Problem requirements
Give back a single number: the count of lines in the data that contain the string "shirt".

Records from a dataset:
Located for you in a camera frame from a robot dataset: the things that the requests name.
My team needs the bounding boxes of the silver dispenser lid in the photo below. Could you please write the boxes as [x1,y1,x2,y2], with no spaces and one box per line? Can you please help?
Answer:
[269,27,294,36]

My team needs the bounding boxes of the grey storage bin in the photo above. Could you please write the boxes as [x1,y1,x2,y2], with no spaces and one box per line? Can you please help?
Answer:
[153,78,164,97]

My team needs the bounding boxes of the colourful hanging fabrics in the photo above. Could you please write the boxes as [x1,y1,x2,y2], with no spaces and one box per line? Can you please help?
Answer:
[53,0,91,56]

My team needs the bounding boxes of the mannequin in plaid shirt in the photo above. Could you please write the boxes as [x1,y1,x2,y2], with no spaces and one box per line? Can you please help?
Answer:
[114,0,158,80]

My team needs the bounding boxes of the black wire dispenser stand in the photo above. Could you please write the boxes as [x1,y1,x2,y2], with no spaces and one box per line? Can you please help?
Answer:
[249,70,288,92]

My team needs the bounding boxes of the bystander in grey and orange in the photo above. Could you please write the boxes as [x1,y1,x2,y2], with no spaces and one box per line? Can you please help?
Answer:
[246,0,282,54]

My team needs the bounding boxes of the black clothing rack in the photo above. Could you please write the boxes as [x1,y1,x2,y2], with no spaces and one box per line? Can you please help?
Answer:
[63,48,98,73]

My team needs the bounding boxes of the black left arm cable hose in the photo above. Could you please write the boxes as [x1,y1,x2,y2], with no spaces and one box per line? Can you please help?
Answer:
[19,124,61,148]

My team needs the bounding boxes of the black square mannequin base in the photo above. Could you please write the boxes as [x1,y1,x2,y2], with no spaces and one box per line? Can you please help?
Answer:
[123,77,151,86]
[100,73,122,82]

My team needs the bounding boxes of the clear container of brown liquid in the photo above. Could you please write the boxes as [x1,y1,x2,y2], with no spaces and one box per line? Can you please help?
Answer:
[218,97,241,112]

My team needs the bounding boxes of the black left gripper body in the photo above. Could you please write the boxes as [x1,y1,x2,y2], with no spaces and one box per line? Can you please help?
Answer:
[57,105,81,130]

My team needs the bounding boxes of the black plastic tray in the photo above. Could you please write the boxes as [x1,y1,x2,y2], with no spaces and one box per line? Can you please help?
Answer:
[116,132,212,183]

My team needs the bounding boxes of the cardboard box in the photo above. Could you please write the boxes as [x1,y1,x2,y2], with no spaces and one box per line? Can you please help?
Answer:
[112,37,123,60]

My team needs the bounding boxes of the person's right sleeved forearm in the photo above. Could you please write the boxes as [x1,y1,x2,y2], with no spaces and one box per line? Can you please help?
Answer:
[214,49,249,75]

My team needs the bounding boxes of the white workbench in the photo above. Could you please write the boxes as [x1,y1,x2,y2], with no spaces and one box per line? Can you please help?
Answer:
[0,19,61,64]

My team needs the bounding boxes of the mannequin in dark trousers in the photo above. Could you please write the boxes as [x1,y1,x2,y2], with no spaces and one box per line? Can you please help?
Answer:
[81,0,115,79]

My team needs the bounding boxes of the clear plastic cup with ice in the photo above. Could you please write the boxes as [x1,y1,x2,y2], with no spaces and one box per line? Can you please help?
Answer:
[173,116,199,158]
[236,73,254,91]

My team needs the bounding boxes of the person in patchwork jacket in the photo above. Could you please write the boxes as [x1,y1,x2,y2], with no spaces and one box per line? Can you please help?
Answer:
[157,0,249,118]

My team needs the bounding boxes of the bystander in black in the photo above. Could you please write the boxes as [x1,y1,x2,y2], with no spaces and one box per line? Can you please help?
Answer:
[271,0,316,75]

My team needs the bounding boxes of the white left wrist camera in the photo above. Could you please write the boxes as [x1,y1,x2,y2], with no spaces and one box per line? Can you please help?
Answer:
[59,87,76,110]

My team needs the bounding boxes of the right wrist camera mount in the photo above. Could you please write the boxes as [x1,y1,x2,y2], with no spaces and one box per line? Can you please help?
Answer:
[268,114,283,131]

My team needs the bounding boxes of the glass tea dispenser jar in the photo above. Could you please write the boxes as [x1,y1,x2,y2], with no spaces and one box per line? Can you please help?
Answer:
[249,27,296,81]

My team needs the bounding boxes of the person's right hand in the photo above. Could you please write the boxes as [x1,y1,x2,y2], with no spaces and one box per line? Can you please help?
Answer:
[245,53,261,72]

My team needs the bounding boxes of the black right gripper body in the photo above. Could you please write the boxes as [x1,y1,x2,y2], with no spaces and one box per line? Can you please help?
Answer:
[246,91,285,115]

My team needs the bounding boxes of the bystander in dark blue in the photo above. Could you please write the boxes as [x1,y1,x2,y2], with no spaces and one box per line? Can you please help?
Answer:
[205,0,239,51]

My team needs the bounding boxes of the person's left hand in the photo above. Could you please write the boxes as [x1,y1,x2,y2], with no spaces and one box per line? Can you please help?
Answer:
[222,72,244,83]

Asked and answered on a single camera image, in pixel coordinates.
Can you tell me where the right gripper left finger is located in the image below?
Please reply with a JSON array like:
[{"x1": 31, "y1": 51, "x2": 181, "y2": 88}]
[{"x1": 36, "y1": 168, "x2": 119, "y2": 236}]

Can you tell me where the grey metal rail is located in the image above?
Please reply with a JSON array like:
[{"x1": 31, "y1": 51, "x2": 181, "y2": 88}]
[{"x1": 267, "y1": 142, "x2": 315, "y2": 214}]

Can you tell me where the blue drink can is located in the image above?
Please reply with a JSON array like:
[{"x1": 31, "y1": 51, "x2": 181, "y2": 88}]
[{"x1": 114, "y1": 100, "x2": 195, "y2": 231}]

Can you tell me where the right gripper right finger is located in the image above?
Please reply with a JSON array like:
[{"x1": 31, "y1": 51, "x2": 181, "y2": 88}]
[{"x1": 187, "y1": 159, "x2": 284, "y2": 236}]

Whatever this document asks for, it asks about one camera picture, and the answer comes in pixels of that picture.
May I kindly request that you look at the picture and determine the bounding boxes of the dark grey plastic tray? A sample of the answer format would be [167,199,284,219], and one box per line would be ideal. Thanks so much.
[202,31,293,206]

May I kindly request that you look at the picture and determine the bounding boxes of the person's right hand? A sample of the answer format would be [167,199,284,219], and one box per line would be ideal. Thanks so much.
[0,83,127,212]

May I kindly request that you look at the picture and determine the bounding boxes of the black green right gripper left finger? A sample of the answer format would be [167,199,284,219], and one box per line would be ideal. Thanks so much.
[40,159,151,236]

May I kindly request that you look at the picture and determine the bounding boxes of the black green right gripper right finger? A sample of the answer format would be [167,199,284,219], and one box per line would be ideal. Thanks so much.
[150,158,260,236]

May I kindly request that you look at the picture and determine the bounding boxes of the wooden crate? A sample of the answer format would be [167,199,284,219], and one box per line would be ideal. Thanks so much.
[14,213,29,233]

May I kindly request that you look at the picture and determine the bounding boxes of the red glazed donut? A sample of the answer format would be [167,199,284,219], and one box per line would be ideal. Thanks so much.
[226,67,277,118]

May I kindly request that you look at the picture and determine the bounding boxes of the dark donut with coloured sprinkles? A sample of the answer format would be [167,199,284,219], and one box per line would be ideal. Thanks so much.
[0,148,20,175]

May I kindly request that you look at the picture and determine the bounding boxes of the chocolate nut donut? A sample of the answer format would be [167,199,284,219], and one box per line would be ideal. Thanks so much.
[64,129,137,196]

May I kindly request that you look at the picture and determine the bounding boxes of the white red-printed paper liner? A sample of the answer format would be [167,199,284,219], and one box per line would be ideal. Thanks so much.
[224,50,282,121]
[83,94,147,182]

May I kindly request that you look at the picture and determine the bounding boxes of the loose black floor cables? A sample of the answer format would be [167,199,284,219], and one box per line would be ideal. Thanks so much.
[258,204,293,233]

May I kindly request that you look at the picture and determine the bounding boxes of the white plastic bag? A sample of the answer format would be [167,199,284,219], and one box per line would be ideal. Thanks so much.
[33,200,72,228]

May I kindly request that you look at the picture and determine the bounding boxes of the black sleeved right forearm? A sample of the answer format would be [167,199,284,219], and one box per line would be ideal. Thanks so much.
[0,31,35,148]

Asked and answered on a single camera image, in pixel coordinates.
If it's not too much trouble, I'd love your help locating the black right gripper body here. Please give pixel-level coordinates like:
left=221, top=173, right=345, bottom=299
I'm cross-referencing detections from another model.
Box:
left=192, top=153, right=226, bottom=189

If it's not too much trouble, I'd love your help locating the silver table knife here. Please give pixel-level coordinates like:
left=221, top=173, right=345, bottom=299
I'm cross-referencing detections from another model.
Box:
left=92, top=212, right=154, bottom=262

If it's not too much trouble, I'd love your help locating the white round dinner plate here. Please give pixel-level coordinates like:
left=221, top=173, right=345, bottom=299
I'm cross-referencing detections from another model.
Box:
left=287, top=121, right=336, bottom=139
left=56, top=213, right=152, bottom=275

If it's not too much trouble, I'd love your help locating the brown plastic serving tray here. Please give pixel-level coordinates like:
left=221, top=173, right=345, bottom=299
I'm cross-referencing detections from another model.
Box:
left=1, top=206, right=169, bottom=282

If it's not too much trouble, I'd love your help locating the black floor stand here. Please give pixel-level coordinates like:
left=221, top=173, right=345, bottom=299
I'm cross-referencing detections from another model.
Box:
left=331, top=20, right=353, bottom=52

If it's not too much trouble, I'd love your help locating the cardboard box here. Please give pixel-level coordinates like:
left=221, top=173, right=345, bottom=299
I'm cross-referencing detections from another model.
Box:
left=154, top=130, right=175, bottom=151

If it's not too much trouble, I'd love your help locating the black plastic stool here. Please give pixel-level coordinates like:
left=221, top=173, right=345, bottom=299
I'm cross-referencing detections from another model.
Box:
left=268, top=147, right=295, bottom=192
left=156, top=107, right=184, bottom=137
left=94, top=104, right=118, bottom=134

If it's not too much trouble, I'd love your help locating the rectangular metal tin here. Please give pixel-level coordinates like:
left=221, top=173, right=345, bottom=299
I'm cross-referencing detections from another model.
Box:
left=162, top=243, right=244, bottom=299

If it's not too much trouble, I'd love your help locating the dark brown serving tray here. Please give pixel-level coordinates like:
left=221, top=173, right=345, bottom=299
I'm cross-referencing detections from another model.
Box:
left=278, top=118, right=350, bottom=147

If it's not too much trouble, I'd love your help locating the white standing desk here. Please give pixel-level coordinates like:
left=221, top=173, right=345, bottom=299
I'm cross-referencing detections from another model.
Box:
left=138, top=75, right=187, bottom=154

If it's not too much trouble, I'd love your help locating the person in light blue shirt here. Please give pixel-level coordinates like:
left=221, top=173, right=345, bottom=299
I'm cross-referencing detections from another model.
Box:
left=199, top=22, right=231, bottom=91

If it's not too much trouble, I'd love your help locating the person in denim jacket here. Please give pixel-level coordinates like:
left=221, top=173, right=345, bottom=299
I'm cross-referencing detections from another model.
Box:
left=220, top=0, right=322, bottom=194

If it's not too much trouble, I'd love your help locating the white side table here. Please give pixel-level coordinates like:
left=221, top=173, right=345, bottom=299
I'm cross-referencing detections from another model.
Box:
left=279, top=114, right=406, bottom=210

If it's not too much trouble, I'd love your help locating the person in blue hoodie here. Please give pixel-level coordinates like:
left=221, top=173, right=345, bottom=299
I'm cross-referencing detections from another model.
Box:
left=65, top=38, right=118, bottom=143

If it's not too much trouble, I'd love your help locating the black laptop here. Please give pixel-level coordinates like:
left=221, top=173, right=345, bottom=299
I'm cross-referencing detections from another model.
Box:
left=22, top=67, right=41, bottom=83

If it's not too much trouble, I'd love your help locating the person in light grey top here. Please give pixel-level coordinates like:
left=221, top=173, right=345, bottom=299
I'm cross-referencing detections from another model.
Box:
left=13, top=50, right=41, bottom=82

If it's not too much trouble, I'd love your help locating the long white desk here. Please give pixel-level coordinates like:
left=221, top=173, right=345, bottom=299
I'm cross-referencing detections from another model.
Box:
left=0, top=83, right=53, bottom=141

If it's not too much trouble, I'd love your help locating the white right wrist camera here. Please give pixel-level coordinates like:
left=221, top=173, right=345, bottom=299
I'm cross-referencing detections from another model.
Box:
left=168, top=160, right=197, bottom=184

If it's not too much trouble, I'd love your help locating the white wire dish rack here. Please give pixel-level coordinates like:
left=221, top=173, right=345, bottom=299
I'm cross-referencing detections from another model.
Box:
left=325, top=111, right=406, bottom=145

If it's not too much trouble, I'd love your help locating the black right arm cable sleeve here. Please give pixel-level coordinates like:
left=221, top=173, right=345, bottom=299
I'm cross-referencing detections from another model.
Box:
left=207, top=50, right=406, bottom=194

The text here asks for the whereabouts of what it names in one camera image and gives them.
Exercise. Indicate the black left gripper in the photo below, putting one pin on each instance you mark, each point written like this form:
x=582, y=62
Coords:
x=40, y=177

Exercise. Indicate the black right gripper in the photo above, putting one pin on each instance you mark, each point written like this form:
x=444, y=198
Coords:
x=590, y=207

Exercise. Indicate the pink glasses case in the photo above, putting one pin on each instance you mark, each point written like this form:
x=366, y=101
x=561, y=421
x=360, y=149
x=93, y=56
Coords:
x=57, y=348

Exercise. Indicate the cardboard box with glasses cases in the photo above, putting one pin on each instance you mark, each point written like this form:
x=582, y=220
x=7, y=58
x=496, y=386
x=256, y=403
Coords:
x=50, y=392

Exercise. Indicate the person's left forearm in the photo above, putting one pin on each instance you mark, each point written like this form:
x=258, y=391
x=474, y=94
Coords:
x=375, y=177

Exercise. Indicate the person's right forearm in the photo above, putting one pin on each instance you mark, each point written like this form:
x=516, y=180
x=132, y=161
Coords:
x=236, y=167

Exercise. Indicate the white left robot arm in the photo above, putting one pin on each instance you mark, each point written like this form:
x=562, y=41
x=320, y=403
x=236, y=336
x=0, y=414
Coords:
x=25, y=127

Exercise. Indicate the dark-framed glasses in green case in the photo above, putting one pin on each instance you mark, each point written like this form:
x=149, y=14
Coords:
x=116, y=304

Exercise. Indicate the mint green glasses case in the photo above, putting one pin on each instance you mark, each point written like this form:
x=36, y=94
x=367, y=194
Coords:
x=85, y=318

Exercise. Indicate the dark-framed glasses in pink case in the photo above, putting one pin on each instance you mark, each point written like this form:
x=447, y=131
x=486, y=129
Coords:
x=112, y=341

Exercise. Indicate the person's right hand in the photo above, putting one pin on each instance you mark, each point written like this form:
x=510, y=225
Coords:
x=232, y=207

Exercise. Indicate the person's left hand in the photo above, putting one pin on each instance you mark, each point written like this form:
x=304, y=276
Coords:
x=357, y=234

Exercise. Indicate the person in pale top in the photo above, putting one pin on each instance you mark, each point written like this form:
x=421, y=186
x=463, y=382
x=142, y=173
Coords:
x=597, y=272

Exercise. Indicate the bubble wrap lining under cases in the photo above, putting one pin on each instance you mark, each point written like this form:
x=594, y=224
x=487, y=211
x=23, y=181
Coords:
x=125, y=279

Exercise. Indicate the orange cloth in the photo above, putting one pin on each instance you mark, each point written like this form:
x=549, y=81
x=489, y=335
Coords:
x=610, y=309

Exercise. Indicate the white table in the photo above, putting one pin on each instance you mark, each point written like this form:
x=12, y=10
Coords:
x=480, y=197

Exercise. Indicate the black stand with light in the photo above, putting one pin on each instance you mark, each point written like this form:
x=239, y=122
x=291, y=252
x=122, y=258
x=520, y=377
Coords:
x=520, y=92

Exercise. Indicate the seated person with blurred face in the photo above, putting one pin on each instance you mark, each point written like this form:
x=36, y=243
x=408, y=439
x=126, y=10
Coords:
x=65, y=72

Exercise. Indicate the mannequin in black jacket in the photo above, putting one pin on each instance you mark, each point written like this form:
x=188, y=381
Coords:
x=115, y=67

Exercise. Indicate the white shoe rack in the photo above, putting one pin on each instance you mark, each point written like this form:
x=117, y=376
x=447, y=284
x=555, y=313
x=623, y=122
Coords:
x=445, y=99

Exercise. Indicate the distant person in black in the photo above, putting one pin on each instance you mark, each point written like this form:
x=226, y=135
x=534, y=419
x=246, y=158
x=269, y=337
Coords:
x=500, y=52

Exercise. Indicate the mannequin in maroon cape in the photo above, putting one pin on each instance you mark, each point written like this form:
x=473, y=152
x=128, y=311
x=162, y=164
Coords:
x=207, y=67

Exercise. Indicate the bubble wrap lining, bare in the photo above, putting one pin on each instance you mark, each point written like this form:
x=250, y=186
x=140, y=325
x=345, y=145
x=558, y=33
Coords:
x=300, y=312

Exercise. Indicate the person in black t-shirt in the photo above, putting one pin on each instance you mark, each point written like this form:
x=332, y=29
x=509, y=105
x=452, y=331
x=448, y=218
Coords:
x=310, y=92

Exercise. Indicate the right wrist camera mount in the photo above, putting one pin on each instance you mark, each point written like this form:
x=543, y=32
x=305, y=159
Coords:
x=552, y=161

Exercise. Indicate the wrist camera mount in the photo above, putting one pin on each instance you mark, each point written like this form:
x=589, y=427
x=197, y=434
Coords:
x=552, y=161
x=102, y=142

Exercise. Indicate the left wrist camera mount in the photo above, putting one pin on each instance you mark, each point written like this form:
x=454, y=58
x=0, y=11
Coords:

Task result
3